Where in the listing does the string "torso" appear? Copy every line that holds it.

....................

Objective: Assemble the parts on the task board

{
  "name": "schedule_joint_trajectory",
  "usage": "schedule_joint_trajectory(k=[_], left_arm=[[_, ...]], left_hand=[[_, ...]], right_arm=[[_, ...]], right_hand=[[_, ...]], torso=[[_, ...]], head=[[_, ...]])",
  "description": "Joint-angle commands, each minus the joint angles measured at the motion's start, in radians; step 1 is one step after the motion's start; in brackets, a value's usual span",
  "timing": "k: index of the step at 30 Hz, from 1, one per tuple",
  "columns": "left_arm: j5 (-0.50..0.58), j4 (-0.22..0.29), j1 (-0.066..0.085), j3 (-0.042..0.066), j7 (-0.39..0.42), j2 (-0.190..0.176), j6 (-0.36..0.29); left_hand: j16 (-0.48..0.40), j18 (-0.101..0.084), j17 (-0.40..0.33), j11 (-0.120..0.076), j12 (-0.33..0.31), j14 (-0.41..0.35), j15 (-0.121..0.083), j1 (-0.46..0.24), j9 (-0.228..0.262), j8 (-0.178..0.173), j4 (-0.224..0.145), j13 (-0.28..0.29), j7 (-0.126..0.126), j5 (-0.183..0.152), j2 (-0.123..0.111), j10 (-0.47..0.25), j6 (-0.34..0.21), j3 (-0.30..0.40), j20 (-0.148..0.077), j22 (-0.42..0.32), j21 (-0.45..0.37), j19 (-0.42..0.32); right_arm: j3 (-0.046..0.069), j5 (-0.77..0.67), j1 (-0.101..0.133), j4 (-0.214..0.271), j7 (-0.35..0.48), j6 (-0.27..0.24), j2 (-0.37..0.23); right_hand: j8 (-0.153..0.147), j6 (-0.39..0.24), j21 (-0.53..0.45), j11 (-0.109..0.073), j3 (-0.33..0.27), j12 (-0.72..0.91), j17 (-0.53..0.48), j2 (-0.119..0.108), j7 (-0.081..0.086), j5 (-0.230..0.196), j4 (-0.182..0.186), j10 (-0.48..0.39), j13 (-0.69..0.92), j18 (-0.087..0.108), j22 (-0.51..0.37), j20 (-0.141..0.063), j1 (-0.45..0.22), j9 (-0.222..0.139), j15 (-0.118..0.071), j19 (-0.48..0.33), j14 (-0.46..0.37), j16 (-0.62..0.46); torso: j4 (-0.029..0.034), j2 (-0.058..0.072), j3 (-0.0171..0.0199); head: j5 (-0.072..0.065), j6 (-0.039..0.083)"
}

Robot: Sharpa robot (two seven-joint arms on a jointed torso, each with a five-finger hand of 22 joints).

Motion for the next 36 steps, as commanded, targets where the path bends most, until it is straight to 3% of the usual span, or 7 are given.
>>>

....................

Solution to this task:
  "usage": "schedule_joint_trajectory(k=[_], left_arm=[[_, ...]], left_hand=[[_, ...]], right_arm=[[_, ...]], right_hand=[[_, ...]], torso=[[_, ...]], head=[[_, ...]])",
  "columns": "left_arm: j5 (-0.50..0.58), j4 (-0.22..0.29), j1 (-0.066..0.085), j3 (-0.042..0.066), j7 (-0.39..0.42), j2 (-0.190..0.176), j6 (-0.36..0.29); left_hand: j16 (-0.48..0.40), j18 (-0.101..0.084), j17 (-0.40..0.33), j11 (-0.120..0.076), j12 (-0.33..0.31), j14 (-0.41..0.35), j15 (-0.121..0.083), j1 (-0.46..0.24), j9 (-0.228..0.262), j8 (-0.178..0.173), j4 (-0.224..0.145), j13 (-0.28..0.29), j7 (-0.126..0.126), j5 (-0.183..0.152), j2 (-0.123..0.111), j10 (-0.47..0.25), j6 (-0.34..0.21), j3 (-0.30..0.40), j20 (-0.148..0.077), j22 (-0.42..0.32), j21 (-0.45..0.37), j19 (-0.42..0.32); right_arm: j3 (-0.046..0.069), j5 (-0.77..0.67), j1 (-0.101..0.133), j4 (-0.214..0.271), j7 (-0.35..0.48), j6 (-0.27..0.24), j2 (-0.37..0.23); right_hand: j8 (-0.153..0.147), j6 (-0.39..0.24), j21 (-0.53..0.45), j11 (-0.109..0.073), j3 (-0.33..0.27), j12 (-0.72..0.91), j17 (-0.53..0.48), j2 (-0.119..0.108), j7 (-0.081..0.086), j5 (-0.230..0.196), j4 (-0.182..0.186), j10 (-0.48..0.39), j13 (-0.69..0.92), j18 (-0.087..0.108), j22 (-0.51..0.37), j20 (-0.141..0.063), j1 (-0.45..0.22), j9 (-0.222..0.139), j15 (-0.118..0.071), j19 (-0.48..0.33), j14 (-0.46..0.37), j16 (-0.62..0.46); torso: j4 (-0.029..0.034), j2 (-0.058..0.072), j3 (-0.0171..0.0199); head: j5 (-0.072..0.065), j6 (-0.039..0.083)"
Robot: Sharpa robot (two seven-joint arms on a jointed torso, each with a five-finger hand of 22 joints).

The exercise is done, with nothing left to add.